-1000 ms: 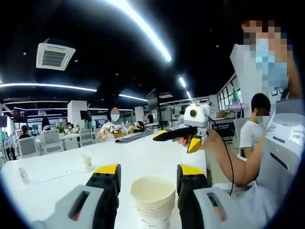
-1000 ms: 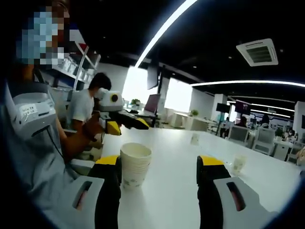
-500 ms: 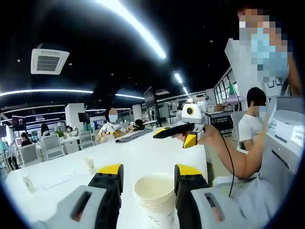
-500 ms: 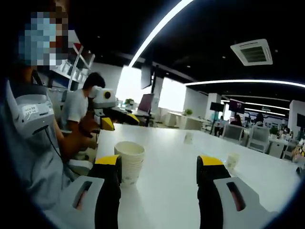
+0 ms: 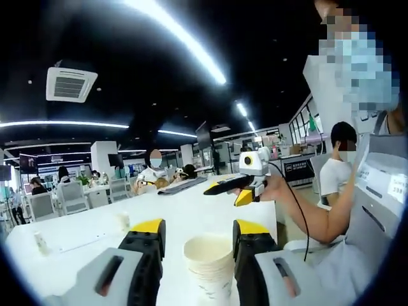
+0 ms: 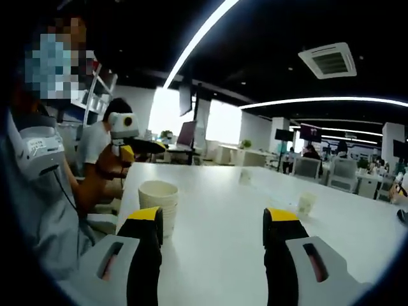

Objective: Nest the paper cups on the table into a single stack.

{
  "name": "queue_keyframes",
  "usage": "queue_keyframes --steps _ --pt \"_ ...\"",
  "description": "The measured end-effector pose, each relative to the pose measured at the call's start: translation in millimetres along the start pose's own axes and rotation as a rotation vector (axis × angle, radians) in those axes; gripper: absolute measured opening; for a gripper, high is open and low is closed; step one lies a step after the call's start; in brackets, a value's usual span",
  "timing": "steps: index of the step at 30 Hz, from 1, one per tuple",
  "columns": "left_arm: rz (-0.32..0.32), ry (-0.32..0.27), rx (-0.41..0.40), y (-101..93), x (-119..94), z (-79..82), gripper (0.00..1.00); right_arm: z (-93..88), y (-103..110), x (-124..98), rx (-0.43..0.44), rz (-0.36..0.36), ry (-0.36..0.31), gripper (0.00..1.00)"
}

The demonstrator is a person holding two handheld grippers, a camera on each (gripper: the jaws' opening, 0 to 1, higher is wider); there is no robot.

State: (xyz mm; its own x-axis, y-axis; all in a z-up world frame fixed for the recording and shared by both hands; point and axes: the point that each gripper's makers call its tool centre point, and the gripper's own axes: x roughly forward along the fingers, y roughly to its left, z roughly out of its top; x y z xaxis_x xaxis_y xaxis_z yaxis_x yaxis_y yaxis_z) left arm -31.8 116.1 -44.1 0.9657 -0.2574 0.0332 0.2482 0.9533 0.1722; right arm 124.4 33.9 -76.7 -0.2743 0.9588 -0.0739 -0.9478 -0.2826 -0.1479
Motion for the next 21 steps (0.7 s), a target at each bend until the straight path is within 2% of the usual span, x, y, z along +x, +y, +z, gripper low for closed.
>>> queue_keyframes --steps 9,21 --pt "0.004 -0.004 0.009 1.6 -5.4 1.9 0.43 -5.0 -23.6 4.7 0.000 0.011 0.009 0.68" --pt "0.005 -0.019 0.024 -0.1 -17.1 9.8 0.42 -16.7 -58.5 12.6 0.015 0.026 0.070 0.67"
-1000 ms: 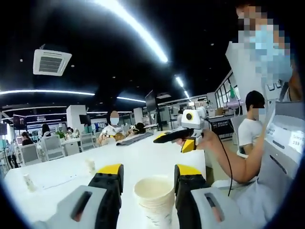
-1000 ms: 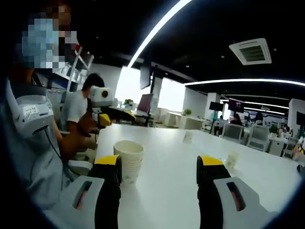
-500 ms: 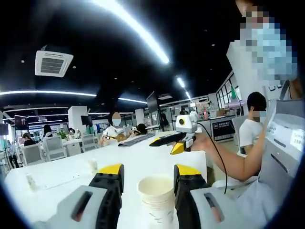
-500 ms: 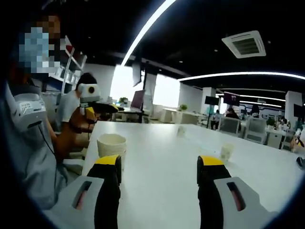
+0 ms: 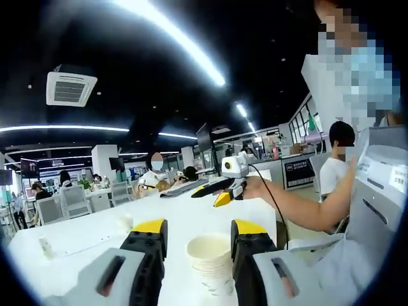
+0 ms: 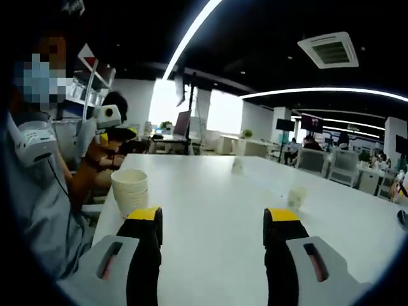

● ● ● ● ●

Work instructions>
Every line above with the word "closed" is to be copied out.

Answer section>
  "description": "The measured end-effector pose, each relative to the pose measured at the call's start: translation in millimetres along the start pose's own axes and rotation as a rotation vector (axis × angle, radians) in those axes; gripper: absolute measured opening; for a gripper, high is open and low is closed; step one lies a step after the call's start; in brackets, a value's usual span",
Motion for the next 21 steps (0.7 s), a target at each bend until the straight path is within 2% of the usual span, x, y, z along +x, +y, +z, gripper low for closed.

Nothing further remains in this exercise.